(Stored items)
------------------------------------------------------------

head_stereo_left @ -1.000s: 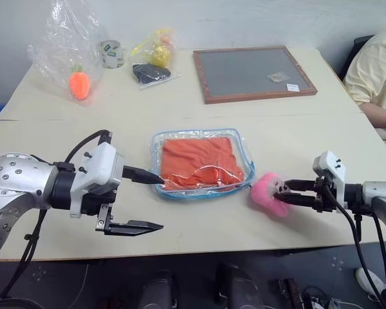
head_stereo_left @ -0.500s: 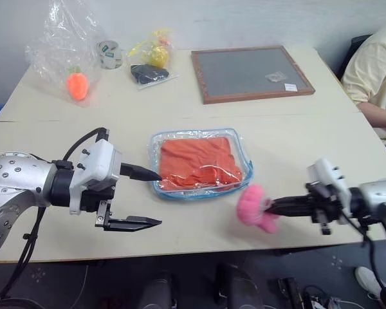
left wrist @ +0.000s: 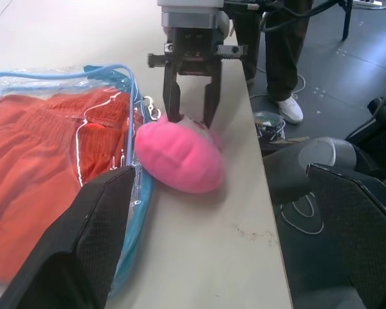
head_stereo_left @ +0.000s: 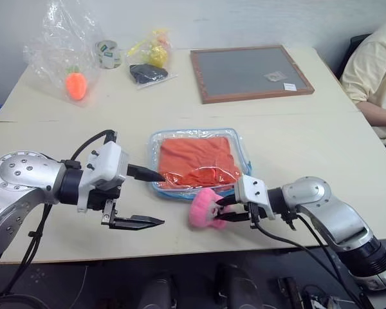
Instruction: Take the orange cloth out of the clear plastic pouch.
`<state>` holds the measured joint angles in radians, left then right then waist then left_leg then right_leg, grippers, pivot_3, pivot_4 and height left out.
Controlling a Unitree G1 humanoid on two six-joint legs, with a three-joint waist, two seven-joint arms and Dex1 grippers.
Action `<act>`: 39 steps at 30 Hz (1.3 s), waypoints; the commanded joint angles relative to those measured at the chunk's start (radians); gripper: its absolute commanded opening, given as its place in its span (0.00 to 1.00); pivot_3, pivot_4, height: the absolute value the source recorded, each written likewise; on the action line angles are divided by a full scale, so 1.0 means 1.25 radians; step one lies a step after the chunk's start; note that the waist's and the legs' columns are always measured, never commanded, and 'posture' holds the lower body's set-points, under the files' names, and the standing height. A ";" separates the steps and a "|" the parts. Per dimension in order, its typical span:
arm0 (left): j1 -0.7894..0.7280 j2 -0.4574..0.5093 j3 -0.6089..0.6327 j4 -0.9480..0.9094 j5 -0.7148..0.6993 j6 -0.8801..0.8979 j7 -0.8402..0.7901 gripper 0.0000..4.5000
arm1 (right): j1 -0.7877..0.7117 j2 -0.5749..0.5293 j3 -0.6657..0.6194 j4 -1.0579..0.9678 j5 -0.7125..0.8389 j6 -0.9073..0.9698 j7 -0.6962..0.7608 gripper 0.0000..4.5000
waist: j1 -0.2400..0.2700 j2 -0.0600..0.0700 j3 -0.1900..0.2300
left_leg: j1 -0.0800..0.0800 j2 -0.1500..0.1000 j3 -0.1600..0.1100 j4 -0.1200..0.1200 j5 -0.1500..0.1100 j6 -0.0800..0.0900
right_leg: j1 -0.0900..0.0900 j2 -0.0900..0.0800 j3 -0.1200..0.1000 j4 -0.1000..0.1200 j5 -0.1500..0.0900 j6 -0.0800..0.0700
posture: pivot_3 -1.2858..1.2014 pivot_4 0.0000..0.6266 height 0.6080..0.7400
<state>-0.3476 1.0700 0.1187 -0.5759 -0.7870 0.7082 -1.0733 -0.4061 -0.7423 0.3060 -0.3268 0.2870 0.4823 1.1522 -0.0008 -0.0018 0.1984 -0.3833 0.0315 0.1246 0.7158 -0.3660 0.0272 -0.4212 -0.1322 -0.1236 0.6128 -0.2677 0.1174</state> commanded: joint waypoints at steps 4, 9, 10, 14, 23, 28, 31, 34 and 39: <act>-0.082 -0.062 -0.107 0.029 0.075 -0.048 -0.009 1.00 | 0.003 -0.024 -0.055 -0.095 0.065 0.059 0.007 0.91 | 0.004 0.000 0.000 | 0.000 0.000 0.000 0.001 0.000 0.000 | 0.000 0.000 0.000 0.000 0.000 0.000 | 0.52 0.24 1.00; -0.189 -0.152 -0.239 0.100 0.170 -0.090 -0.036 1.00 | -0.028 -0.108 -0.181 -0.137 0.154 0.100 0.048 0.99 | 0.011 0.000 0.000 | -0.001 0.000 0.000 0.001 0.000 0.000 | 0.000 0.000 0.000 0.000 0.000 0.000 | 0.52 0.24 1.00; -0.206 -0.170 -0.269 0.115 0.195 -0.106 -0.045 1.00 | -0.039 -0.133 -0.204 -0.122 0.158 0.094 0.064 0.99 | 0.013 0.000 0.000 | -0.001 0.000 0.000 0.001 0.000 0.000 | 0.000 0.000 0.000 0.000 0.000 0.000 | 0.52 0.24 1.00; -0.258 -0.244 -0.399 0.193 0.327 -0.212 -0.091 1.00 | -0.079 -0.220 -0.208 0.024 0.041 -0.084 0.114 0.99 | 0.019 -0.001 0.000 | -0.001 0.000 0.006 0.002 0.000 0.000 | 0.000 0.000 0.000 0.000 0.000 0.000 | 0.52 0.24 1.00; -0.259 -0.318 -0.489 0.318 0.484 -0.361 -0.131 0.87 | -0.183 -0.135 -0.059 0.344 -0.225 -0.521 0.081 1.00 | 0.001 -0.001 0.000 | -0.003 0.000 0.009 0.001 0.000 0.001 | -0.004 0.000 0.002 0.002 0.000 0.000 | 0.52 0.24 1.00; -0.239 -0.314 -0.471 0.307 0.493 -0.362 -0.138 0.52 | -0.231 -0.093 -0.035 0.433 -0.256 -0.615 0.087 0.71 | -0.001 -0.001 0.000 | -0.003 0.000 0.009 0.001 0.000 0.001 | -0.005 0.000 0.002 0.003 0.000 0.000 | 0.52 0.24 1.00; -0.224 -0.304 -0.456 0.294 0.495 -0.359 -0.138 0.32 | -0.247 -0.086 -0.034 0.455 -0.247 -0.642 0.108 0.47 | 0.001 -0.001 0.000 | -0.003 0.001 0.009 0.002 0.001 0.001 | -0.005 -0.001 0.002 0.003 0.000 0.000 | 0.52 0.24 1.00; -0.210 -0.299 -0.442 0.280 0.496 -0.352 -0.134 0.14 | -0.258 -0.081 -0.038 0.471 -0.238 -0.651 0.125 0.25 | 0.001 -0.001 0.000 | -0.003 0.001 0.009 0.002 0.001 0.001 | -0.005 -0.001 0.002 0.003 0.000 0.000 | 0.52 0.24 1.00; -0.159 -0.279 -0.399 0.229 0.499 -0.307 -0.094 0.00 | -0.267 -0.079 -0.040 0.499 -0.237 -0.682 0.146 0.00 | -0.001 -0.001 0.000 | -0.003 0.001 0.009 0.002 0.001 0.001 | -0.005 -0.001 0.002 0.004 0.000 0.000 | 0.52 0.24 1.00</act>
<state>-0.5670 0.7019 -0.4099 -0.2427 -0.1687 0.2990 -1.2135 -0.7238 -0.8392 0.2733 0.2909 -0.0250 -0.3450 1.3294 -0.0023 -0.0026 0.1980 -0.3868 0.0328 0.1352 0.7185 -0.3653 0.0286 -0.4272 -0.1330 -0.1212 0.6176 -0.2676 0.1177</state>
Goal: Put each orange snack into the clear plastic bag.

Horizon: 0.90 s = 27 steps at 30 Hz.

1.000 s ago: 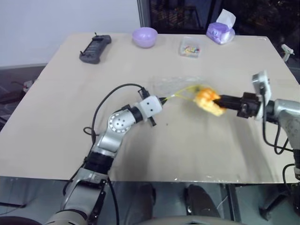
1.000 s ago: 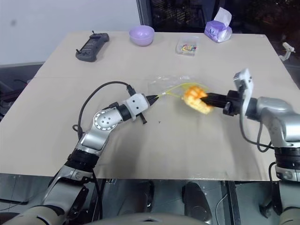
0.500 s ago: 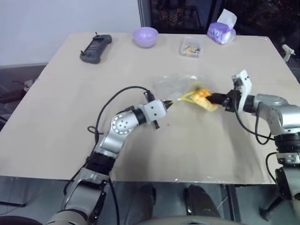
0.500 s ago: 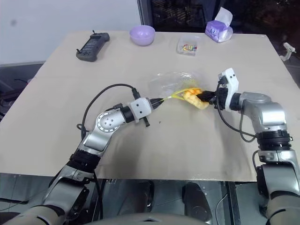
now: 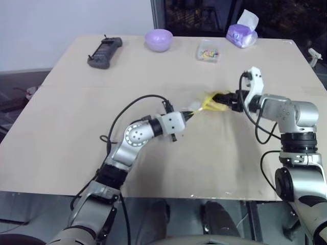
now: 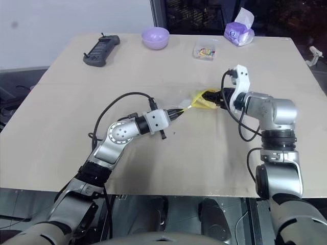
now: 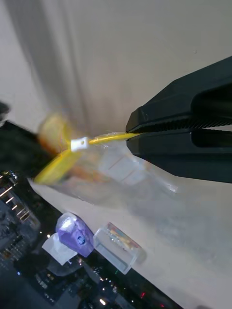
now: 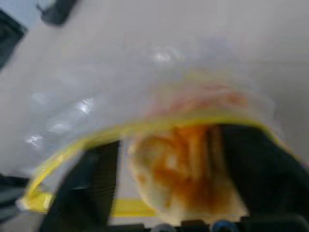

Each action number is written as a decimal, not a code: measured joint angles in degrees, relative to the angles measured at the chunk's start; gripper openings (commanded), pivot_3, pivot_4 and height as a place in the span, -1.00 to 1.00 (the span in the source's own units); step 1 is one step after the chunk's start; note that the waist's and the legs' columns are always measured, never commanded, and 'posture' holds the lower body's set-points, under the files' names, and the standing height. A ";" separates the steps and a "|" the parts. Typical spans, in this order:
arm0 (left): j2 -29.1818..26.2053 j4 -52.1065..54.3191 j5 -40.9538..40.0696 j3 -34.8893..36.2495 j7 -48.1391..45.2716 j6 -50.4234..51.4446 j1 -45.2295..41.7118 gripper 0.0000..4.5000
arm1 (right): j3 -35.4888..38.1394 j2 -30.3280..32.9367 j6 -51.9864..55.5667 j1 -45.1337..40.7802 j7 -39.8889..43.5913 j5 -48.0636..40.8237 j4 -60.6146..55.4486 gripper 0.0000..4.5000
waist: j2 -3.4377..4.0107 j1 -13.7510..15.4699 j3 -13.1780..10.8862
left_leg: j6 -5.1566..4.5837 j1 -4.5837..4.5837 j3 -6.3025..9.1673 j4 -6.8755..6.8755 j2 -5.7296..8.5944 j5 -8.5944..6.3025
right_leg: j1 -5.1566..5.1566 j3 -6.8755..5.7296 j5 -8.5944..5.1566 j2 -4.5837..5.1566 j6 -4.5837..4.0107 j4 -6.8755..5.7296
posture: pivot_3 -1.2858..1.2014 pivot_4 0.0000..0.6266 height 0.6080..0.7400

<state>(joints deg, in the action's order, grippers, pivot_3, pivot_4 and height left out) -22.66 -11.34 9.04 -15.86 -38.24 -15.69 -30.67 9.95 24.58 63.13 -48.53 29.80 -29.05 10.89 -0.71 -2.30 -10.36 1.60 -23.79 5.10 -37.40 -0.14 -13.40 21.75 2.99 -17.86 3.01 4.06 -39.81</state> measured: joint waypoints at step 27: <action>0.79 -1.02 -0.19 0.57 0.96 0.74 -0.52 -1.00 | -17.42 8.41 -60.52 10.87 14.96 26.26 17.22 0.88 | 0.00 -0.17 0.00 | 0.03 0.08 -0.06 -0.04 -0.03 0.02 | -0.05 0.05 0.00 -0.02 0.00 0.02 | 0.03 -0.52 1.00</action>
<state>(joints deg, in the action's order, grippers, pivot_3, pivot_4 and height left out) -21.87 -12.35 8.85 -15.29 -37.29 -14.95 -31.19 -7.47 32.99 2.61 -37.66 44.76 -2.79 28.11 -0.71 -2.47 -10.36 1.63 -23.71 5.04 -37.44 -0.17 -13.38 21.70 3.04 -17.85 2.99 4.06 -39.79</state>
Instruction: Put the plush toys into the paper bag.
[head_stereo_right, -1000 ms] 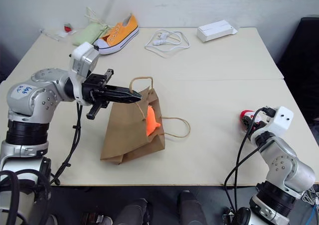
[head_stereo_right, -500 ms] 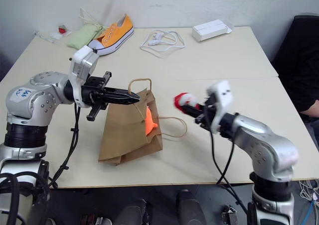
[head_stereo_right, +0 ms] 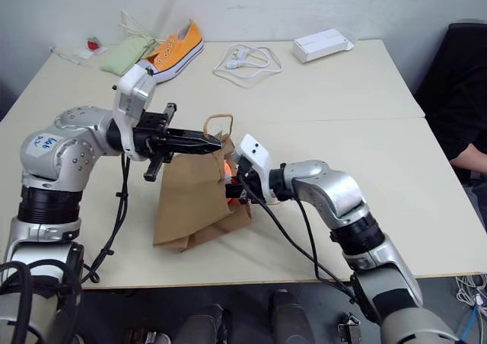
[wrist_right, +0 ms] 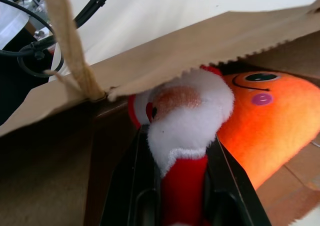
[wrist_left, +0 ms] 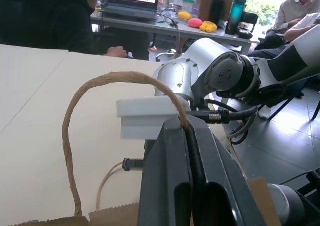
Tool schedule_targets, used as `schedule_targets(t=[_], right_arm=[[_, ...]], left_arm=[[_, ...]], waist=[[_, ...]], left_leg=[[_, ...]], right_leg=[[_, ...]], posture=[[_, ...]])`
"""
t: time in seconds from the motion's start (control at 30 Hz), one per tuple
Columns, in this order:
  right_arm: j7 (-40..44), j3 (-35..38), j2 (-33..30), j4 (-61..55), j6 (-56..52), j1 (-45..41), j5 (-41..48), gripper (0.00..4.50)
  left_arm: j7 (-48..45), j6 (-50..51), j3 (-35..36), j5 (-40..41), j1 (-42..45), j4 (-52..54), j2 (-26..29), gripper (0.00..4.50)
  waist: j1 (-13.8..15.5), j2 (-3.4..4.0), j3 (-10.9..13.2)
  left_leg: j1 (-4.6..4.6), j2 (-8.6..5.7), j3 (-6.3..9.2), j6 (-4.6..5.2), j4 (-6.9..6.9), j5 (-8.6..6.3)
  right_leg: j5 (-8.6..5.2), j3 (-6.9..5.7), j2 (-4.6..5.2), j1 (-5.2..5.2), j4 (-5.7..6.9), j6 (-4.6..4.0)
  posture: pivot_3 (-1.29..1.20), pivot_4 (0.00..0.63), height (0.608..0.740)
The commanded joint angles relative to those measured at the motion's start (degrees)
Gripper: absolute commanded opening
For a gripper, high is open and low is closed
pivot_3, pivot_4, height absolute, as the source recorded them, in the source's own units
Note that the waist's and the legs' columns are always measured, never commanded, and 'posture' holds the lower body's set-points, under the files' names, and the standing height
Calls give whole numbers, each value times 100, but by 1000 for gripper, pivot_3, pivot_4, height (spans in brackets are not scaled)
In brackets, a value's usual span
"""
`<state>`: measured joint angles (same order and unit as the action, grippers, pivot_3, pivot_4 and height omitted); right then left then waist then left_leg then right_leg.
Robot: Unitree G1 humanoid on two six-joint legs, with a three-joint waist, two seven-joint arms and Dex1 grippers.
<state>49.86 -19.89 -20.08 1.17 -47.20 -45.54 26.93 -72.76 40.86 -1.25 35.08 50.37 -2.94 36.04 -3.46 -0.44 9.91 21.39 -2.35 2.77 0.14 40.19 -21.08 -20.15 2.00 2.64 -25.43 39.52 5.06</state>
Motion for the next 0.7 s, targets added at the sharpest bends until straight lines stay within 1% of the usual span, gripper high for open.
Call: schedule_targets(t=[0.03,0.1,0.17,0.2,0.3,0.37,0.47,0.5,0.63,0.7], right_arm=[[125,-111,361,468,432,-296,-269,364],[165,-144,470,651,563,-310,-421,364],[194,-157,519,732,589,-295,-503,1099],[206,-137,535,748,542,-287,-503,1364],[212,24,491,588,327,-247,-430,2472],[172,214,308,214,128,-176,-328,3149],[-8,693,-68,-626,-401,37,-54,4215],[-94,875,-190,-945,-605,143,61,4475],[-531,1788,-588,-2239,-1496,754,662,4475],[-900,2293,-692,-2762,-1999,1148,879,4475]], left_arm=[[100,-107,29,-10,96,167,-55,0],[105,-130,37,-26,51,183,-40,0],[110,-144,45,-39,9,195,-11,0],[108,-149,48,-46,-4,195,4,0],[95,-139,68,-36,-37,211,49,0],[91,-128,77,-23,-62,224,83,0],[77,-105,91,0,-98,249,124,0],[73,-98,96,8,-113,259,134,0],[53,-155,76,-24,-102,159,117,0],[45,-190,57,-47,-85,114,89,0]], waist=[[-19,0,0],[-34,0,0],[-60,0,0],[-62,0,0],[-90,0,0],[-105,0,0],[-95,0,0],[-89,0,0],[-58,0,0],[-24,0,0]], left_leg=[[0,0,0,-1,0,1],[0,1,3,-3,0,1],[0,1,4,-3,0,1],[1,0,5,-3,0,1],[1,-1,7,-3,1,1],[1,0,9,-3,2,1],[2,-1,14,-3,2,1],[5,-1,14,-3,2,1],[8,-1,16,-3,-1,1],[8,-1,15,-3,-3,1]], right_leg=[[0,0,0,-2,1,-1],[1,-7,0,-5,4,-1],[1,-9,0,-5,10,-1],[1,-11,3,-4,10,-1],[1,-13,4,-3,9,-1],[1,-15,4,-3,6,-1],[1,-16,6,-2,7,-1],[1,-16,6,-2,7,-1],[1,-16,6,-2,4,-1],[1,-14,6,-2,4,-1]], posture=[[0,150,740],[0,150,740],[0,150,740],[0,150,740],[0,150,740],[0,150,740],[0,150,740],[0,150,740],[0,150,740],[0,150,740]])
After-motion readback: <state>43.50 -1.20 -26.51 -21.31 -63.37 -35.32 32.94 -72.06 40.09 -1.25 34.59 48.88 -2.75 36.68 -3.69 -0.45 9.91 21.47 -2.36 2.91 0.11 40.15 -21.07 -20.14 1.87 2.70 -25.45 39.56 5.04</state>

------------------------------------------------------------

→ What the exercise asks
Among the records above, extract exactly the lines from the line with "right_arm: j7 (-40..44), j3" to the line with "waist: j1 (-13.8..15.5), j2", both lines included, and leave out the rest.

→ Task solution
  right_arm: j7 (-40..44), j3 (-35..38), j2 (-33..30), j4 (-61..55), j6 (-56..52), j1 (-45..41), j5 (-41..48), gripper (0.00..4.50)
  left_arm: j7 (-48..45), j6 (-50..51), j3 (-35..36), j5 (-40..41), j1 (-42..45), j4 (-52..54), j2 (-26..29), gripper (0.00..4.50)
  waist: j1 (-13.8..15.5), j2 (-3.4..4.0), j3 (-10.9..13.2)

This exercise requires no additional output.